En el fondo, se trata de buscar la felicidad de la mujer, que la abraza, al igual que el hombre, cuando es capaz de encontrar el amor, el reconocimiento, la valoración en distintos ámbitos (la familia, el trabajo, la participación política, el convento… donde elija libremente) y no en proclamas abstractas que no llevan a nada.  

Ahora bien, que éstas y otros dirigentes políticos previamente hayan fagocitado el feminismo no significa que no haya necesidad de que se superen (¡aún en el siglo XXI!) tendencias que desoyen la dignidad de la mujer. Para ello, si bien es contraproducente el feminismo hijo del marxismo, heredero de la lucha de clases (que, por cierto, está más que trasnochado), también lo es un antifeminismo que se encoge de hombros.  

Y es que, en el entorno de ciertas formaciones políticas, incluso entre algunos católicos, hay una necesidad de poner al día argumentos que no son de recibo. No me gusta el término patriarcado, porque los conceptos definen lo que enuncian y el patriarcado era un poder absoluto del padre de familia sobre sus hijos y su esposa. Pero es verdad que, aprovechando asentamientos sociológicos o culturales que se han favorecido en la historia, y que no tienen por qué haber ido mal en otras épocas, se mantienen dinámicas moral y ontológicamente acomodadas y equivocadas. Hay que ganar en formación y lenguaje.

Un ejemplo es la división de las tareas domésticas, que cada cual en su casa ha de redistribuir como guste. ¿Dónde está escrito que corresponden a la mujer? ¿O que el hombre deba priorizar el trabajo y la mujer hacer encaje de bolillos para poder desempeñar una profesión? Otro es la sumisión, que tantas veces se explica mal. El marido es cabeza para cuidar a la mujer, no para otra cosa. Y la mujer recíprocamente cuida al varón. Si hay que predicar la sumisión es mutua: uno dándose y la otra dándose también.  

 

Huyamos, pues, de protocolos y disfraces por un lado y por otro. De estructuras feministas y antifeministas artificiosas Abro un inciso. Empieza a ser habitual tropezarse en Internet con usuarias que nos devuelven a la época dorada de las pin-ups, las tradwives… La opción por dedicarse exclusivamente al hogar es preciosa, y una tarea elogiable para quien la elija en plena libertad y diálogo con su familia, pero algunas la plantean desde una parafernalia que roza el fetichismo y el clasismo.  

Desandemos pasos equivocados, porque en el principio no era así.
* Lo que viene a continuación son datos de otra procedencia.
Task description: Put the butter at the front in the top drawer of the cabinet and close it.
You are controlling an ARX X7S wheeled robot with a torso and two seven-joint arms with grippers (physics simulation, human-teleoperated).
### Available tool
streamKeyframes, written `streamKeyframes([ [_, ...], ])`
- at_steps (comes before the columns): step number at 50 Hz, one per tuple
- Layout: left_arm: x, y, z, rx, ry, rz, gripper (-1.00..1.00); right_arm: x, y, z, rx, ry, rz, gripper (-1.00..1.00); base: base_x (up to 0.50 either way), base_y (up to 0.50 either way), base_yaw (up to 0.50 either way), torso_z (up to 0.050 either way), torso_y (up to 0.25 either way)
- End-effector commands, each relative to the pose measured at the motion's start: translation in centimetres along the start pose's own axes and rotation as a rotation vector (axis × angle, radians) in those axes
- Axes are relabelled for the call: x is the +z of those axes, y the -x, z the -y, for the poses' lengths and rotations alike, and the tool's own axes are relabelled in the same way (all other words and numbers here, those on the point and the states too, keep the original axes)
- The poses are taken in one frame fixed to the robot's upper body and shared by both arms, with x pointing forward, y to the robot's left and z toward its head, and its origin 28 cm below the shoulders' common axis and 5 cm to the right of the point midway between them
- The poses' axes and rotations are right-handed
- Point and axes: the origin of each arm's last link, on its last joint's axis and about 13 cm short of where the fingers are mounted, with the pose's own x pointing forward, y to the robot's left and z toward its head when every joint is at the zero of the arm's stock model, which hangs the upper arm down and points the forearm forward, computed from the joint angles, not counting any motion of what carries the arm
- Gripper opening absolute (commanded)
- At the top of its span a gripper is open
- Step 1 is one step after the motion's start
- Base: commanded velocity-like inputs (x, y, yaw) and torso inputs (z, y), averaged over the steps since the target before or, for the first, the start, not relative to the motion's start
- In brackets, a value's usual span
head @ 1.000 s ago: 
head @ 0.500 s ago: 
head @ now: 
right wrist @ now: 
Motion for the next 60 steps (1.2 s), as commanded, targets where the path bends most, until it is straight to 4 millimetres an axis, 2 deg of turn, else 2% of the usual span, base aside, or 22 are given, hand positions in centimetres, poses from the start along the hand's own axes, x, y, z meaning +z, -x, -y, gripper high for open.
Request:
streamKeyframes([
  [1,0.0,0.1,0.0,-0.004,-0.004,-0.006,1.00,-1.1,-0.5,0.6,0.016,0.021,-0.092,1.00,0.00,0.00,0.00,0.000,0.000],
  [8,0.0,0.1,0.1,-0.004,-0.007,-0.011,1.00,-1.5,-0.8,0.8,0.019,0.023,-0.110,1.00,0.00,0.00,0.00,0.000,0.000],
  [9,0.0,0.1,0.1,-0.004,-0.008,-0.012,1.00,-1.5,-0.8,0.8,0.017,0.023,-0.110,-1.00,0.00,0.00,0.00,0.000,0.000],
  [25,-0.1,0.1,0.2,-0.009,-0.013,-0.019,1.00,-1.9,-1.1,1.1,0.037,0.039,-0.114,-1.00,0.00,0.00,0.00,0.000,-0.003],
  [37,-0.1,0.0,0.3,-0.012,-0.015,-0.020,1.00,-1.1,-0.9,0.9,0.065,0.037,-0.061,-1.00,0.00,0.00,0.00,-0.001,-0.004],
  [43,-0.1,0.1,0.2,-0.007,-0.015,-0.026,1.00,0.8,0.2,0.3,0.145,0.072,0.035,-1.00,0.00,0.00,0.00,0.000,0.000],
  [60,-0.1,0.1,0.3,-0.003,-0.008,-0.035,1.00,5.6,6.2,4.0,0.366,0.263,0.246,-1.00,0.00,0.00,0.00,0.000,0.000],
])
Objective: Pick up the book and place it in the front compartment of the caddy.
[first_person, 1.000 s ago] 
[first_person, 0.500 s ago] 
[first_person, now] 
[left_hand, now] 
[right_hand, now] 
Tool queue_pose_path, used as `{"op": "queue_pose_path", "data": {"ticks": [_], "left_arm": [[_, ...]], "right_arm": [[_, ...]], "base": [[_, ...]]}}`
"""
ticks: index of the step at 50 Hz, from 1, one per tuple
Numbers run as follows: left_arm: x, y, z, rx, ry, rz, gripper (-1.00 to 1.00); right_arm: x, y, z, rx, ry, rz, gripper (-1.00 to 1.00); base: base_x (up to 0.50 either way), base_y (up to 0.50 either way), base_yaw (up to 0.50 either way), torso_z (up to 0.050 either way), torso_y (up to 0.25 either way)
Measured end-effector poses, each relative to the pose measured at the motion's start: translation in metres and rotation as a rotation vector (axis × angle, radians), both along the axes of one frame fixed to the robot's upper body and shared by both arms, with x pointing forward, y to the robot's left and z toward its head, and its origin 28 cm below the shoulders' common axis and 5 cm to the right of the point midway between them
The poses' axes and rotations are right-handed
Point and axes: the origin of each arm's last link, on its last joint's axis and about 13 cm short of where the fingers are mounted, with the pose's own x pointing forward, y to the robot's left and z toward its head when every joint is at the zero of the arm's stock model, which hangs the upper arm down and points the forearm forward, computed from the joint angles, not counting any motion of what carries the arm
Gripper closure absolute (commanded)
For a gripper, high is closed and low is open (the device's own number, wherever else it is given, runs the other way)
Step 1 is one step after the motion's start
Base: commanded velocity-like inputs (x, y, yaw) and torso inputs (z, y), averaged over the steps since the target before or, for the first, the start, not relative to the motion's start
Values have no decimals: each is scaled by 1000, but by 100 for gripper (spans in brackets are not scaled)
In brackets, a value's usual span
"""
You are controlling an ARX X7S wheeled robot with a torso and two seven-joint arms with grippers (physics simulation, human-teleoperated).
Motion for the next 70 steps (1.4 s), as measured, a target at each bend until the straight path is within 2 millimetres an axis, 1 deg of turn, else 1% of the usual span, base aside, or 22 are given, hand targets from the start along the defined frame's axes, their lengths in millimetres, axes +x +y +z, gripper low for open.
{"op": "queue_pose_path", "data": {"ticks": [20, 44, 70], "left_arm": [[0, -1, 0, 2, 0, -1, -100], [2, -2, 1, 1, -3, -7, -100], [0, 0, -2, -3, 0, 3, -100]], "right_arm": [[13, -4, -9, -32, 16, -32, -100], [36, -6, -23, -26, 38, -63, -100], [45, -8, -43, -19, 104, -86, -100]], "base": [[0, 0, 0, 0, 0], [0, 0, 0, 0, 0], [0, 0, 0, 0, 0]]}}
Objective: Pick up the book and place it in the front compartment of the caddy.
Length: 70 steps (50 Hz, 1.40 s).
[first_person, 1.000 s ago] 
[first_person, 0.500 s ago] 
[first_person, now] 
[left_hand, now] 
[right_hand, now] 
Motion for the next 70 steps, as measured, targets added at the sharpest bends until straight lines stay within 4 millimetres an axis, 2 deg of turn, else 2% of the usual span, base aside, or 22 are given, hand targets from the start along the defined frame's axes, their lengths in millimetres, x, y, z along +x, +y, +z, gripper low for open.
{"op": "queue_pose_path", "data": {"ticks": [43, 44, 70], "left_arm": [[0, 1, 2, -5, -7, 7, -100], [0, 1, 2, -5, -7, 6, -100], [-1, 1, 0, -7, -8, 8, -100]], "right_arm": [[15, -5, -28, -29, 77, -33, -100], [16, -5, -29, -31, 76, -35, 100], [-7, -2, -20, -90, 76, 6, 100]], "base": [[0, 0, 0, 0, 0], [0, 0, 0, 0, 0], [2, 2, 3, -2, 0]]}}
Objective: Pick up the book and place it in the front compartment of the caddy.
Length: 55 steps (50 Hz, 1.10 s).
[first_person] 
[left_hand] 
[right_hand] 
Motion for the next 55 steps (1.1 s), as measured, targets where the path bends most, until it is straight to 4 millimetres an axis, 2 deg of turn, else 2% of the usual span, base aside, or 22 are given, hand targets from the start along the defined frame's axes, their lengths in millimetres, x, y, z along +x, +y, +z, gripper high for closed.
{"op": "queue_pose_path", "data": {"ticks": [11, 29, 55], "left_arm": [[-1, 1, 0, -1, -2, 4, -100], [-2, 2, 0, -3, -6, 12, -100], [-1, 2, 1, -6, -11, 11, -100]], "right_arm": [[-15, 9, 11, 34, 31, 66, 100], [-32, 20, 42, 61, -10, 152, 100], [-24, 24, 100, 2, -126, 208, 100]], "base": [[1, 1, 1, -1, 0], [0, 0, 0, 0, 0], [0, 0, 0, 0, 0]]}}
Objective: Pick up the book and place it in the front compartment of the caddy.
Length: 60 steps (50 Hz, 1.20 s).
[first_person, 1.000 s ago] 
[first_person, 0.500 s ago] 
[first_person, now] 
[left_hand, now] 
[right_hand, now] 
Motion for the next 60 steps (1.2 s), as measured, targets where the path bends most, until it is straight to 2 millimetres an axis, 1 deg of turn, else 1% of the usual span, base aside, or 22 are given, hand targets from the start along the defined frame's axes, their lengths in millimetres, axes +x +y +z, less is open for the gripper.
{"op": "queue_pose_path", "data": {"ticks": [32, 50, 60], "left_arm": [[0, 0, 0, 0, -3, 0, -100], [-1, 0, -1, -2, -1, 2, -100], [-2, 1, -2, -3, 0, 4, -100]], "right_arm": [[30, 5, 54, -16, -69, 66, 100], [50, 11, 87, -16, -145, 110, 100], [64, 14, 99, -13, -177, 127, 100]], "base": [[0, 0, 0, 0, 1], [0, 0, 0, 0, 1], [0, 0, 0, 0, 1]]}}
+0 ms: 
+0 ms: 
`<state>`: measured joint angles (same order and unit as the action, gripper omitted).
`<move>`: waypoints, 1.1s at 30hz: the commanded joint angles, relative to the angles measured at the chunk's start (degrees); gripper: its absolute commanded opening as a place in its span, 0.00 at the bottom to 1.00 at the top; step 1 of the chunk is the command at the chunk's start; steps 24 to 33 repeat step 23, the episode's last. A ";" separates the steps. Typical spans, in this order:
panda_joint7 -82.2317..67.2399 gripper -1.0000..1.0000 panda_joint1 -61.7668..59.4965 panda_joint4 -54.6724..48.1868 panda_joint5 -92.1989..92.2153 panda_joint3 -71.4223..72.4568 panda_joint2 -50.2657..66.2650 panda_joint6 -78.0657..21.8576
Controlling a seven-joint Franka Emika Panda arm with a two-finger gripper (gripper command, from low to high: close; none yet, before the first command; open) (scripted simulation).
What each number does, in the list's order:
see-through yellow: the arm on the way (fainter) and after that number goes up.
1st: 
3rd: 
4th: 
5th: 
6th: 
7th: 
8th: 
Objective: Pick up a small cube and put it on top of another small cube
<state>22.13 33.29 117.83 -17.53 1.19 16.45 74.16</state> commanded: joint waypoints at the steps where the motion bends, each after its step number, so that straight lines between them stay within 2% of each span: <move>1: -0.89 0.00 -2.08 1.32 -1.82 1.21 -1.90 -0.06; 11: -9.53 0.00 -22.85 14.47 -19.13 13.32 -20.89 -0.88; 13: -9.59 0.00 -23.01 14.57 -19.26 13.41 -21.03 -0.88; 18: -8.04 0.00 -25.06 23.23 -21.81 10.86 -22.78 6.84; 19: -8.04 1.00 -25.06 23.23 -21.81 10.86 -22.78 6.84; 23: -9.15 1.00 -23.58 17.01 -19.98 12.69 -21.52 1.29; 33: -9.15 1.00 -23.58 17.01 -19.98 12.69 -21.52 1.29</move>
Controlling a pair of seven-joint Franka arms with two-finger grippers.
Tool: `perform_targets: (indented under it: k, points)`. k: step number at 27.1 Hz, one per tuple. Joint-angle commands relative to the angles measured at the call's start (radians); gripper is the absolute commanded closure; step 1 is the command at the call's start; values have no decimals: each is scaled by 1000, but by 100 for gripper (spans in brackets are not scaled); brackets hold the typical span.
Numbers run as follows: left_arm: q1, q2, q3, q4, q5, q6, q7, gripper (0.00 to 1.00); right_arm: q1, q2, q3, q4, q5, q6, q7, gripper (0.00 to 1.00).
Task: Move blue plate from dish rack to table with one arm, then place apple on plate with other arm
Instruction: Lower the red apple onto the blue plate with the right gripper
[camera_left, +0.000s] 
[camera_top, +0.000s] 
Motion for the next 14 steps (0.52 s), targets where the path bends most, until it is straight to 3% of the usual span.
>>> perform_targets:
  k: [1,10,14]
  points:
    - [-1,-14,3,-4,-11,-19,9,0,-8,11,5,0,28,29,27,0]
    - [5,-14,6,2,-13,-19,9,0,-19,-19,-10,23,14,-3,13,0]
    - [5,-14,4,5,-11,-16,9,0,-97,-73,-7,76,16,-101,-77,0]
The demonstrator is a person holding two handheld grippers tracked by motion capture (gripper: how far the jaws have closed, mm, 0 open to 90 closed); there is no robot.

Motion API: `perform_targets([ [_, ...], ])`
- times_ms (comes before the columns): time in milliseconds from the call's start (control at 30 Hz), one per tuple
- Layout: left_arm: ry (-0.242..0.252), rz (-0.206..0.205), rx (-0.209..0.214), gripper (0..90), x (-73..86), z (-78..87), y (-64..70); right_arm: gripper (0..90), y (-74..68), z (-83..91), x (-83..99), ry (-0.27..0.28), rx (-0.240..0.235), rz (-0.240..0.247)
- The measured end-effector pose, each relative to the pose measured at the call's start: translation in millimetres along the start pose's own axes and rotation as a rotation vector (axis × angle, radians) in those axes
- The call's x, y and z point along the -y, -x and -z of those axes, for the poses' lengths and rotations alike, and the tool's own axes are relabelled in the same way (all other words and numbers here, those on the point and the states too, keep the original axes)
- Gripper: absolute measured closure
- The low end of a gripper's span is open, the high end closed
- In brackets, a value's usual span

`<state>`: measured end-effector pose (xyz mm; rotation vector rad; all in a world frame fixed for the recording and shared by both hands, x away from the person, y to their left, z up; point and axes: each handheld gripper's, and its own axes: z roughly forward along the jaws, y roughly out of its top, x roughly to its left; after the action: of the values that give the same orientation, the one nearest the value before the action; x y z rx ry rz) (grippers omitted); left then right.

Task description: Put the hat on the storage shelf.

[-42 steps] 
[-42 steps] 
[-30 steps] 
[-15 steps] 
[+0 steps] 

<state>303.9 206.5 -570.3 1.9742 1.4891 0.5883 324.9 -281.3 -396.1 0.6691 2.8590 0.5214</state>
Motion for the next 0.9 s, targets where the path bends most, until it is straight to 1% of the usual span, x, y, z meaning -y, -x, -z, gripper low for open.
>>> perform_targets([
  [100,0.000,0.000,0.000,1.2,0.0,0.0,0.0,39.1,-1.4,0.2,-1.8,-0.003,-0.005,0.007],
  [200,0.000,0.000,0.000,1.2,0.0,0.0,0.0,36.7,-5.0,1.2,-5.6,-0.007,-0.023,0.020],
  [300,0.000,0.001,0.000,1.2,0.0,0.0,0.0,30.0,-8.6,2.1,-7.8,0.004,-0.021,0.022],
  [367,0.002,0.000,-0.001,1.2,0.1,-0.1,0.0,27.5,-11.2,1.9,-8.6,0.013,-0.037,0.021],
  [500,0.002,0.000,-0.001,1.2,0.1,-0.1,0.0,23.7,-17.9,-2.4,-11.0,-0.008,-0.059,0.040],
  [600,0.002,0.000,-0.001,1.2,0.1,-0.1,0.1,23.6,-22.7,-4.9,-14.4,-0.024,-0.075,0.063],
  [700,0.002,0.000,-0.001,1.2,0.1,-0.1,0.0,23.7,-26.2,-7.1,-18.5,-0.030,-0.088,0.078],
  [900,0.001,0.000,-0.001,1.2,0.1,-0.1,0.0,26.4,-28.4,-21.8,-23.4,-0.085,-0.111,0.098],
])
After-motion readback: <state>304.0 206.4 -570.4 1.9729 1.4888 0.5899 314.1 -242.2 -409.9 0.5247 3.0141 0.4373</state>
En el principio Adán reconoció en Eva carne de su carne y huesos de sus huesos. Cuando Adamah (palabra neutra, que viene de "tierra") cae en un profundo sueño, Dios le quita una costilla para la creación de otro ser con el que este primero no se sintiera solo: no hay varón, hasta que no hay mujer, y viceversa. Y la costilla no es la cabeza (superioridad), tampoco es el pie (inferioridad). La costilla es el costado: estamos de frente.

Estaría bien volver al inicio de nuestras respectivas existencias, sin caer en la ingenuidad, pero sin tropezar con prejuicios. A una mirada cotidiana y luminosa de la realidad. En el fondo, todo es más sencillo.